No se sabe si nos encontramos al fin de la primera ola del coronavirus o al comienzo de la segunda, lo que sí se sabe es que está aquí, presente y propagándose.
No se sabe si el libro de Bolton es el último de la primera ola de libros sobre Trump o el comienzo de un tsunami de libros del estilo “yo fui testigo”, con un cierto sabor a fui testigo y callé, pero soy inocente.
Las editoriales buscarán el título más vendedor y como nadie lee 500 páginas nos quedaremos con algunos comentarios del estilo “yo lo leí y lo que me impactó fue…”, y nos darán a conocer una frase impactante.

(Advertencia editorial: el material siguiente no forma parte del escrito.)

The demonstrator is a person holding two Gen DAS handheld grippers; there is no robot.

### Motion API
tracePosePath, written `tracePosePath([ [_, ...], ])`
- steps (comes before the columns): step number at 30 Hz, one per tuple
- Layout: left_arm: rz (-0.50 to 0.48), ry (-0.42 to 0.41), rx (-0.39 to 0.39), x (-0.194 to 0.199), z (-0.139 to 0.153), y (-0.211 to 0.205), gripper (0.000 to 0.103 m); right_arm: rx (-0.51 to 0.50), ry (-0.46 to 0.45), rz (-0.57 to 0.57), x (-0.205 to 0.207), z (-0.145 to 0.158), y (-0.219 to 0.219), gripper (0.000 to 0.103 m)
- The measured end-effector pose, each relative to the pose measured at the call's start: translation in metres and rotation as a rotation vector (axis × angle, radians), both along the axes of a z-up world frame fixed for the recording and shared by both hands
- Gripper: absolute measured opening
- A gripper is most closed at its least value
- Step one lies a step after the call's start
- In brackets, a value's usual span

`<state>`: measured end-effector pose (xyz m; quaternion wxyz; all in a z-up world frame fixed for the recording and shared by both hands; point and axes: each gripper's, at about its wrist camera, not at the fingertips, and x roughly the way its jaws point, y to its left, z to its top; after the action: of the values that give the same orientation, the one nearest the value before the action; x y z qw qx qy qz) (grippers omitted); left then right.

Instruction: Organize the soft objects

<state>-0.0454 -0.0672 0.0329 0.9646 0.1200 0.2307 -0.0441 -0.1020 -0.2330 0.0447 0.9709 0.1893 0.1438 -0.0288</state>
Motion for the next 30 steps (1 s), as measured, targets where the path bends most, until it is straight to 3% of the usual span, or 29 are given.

De que es ignorante, lo sabemos, de que no es el único gobernante ignorante, lo sabemos, de que la sabiduría o la inteligencia no son requisitos para ser mandatario, lo comprobamos, de que tampoco lo es la calidad moral, lo estamos viviendo.
De que priman sus intereses sobre los del país, lo sabemos, los dólares caen como cataratas sobre su familia, de que llegan pobres –y que conste, no es este el caso– y salen millonarios, lo sabemos.
De que gobiernan en función de su reelección y todo lo que pueda amenazarla se oculta, lo sabemos.
De que pidió ayuda al exterior para hacerse elegir y buscar su reelección, lo sabemos.
De que no debería estar en el cargo que ocupa y que pone en peligro a su pueblo, lo sabemos.
De que un autócrata admira a otro autócrata, lo sabemos, son especies que se cruzan entre ellos, y si en algún momento se disputan entre ellos es por lo que afecta su poder o sus ganancias.
De que se rasgan vestiduras por lo que apoya la construcción de campos de concentración en China, lo sabemos, es antiamericano. ¿Es antiamericano? ¿O es: lo sabemos, lo sabíamos y callamos?
Se torturó en Abu Ghraib, y lo sabemos, y lo vimos en los cuadros de Botero, se encerró en Guantánamo sin derecho a juicio, y lo sabemos, y lo olvidamos.
Se apoyó a dictadores en Latinoamérica, se derrocó gobiernos legítimos, se legitimó la tortura y el asesinato, pero callamos, los gritos de los torturados surgieron de los centros de detención y los silenciaron. Nuestros intereses estaban en peligro, nuestras empresas estaban en peligro, cuando el capital peligra, la vida de otros no importa.
Que el libro de las revelaciones no sirva de excusa como un sanitizer mental para que limpiemos nuestra conciencia.
Lo sabía y callé, lo sabíamos y lo ignoramos, y esa cobardía puede llevarnos a una nueva catástrofe, una catástrofe sanitaria, aquella que está poniendo en peligro nuestras vidas, lo sabemos, y hacemos la vista gorda, una catástrofe moral, lo sabemos y sin embargo seguimos en peligro, una segunda ola de Trump puede significar un cataclismo.
Enfrentados a un lo sabemos, a un tenemos conciencia del peligro, enfrentados a la ignorancia que mata, a un pasado que nos pesa, enfrentados a una elección, me pregunto ¿cuáles son los parámetros que decidirán mi voto?
¿El clamor de la desigualdad? Ciertamente.
¿El grito no silenciado de las protestas? Ciertamente.
¿El programa ofrecido? Ciertamente.
¿La capacidad mental del candidato? Ciertamente.
Lo concreto, lo real, el cambio necesario, la seguridad de un cambio, ciertamente.
Pero también algo que no se puede medir y sin embargo pesa tanto o más que lo anterior, la calidad moral del individuo que desea le confiemos el poder, y aquí la barra es alta, muy alta si queremos retomar el camino de la racionalidad, del respeto a los derechos humanos y de la dignidad y salir de la pandemia sanitaria y moral en que vivimos.